TASK PROMPT:
From the line below that contains "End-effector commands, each" to the line that contains "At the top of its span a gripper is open", repeat every line exactly, both ends included, and nothing else.

INFORMATION GIVEN:

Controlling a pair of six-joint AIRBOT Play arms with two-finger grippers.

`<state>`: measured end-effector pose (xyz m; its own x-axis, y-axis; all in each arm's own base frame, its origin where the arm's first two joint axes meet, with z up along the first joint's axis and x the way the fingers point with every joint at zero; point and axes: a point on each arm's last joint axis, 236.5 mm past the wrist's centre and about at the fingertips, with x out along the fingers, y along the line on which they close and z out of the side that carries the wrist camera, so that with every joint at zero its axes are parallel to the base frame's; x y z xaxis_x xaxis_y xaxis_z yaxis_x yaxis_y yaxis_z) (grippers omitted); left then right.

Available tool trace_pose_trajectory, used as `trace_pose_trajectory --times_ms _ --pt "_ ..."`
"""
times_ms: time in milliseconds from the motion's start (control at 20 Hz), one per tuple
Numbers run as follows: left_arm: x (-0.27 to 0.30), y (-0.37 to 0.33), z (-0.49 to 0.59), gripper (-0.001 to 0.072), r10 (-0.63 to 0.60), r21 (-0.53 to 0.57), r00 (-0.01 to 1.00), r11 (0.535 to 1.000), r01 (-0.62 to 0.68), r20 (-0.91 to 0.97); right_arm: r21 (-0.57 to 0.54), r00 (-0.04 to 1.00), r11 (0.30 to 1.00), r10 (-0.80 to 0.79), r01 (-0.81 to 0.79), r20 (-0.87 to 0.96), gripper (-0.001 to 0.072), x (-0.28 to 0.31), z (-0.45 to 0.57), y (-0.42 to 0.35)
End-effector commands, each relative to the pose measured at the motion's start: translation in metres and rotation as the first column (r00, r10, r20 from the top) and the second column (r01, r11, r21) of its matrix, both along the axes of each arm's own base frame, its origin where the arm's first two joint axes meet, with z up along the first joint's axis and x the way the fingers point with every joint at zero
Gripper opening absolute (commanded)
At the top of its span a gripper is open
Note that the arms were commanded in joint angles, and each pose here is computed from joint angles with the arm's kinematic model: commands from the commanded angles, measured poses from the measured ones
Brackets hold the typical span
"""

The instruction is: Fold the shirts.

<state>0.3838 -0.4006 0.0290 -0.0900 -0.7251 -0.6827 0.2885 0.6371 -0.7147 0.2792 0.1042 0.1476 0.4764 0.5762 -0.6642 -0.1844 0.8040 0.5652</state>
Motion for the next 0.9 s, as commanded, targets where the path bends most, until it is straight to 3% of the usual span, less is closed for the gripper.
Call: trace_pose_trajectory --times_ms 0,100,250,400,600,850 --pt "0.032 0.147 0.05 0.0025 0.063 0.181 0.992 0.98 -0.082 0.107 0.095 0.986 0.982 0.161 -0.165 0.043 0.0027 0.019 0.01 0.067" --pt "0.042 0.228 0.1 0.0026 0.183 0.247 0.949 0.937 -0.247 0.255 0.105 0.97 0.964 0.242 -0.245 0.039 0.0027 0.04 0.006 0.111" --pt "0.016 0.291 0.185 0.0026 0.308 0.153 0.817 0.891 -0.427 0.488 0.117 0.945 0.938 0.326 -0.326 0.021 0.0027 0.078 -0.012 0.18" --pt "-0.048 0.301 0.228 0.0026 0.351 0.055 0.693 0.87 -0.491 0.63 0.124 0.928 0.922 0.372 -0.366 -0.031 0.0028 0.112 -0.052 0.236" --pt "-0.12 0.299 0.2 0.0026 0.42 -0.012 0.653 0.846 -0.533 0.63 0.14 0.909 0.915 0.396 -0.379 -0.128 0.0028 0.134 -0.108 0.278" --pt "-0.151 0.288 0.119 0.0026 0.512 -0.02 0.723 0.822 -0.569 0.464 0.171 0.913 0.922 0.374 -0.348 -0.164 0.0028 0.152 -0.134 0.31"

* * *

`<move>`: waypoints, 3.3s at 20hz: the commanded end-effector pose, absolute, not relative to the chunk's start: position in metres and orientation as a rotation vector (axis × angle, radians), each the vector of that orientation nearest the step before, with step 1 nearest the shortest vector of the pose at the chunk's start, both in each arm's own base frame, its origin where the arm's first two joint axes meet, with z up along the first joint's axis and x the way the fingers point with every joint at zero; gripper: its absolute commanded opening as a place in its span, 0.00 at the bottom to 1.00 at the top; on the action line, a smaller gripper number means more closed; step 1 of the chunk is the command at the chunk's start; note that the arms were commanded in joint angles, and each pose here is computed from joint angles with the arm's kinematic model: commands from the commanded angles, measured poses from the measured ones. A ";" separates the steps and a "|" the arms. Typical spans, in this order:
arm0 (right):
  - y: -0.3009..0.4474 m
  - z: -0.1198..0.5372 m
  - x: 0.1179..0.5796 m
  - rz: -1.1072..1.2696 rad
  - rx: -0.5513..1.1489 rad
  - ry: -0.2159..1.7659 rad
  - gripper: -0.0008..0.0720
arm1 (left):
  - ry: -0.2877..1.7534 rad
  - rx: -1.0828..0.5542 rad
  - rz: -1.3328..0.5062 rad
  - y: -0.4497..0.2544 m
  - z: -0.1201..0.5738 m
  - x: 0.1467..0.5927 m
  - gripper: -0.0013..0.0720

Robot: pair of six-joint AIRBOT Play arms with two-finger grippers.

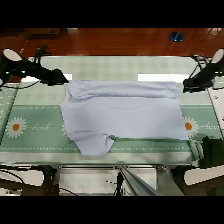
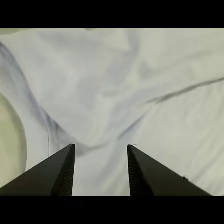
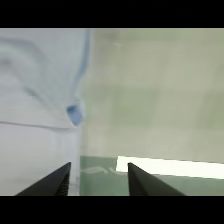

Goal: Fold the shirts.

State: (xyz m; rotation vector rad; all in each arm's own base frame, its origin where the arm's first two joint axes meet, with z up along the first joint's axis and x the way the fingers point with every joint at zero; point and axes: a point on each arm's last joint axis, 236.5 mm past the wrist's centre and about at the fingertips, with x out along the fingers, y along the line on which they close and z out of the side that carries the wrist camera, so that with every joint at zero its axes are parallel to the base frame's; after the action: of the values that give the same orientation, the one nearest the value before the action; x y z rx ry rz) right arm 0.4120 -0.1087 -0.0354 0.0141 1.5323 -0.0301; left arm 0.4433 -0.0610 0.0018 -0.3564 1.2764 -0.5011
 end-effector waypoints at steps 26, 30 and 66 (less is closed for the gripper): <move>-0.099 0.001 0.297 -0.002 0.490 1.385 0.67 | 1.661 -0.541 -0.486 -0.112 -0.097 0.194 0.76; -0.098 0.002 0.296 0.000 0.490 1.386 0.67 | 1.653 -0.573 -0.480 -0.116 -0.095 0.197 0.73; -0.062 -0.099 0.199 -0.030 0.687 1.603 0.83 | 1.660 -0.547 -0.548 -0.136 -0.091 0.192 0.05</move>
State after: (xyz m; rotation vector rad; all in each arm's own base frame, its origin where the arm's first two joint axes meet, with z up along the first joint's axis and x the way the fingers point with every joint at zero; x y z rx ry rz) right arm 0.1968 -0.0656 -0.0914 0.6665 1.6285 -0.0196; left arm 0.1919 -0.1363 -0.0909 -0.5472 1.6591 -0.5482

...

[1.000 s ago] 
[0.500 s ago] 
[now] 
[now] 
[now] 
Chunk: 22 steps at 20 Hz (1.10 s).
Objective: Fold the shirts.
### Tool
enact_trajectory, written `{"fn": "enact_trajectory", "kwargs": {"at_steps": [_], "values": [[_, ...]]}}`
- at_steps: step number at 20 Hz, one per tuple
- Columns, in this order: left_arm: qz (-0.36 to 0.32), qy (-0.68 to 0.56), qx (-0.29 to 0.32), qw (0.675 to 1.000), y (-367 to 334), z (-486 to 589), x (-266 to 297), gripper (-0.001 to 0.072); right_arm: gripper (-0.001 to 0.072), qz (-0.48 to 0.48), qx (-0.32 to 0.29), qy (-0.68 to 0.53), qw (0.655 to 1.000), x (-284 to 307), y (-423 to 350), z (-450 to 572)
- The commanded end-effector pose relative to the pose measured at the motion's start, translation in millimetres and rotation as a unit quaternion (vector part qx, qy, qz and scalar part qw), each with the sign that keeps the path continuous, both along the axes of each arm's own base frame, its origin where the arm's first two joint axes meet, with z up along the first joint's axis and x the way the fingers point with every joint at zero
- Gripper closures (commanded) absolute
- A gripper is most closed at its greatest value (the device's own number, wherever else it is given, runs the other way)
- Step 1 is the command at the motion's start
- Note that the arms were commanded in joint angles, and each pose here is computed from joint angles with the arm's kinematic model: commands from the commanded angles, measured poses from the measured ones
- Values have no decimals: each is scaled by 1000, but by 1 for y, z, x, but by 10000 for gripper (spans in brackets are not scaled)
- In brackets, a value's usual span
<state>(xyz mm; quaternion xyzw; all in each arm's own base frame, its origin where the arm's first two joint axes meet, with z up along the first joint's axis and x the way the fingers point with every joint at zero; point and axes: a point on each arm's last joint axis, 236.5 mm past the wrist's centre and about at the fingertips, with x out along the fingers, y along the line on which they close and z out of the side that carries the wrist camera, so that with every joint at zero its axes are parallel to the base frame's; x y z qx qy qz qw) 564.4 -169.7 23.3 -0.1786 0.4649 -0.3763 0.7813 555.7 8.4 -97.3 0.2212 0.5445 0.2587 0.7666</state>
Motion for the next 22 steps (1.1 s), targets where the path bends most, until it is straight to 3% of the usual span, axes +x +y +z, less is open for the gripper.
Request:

RESPONSE:
End-effector commands, each relative to the pose measured at the motion's start: translation in metres and rotation as the first column (r00, r10, r20 from the top) and the second column (r01, r11, r21) of its matrix, both along the axes of each arm's own base frame, its origin where the arm's first two joint axes meet, with z up along the first joint's axis and x the way the fingers point with every joint at zero
Gripper opening absolute (commanded)
At the top of its span a gripper is open

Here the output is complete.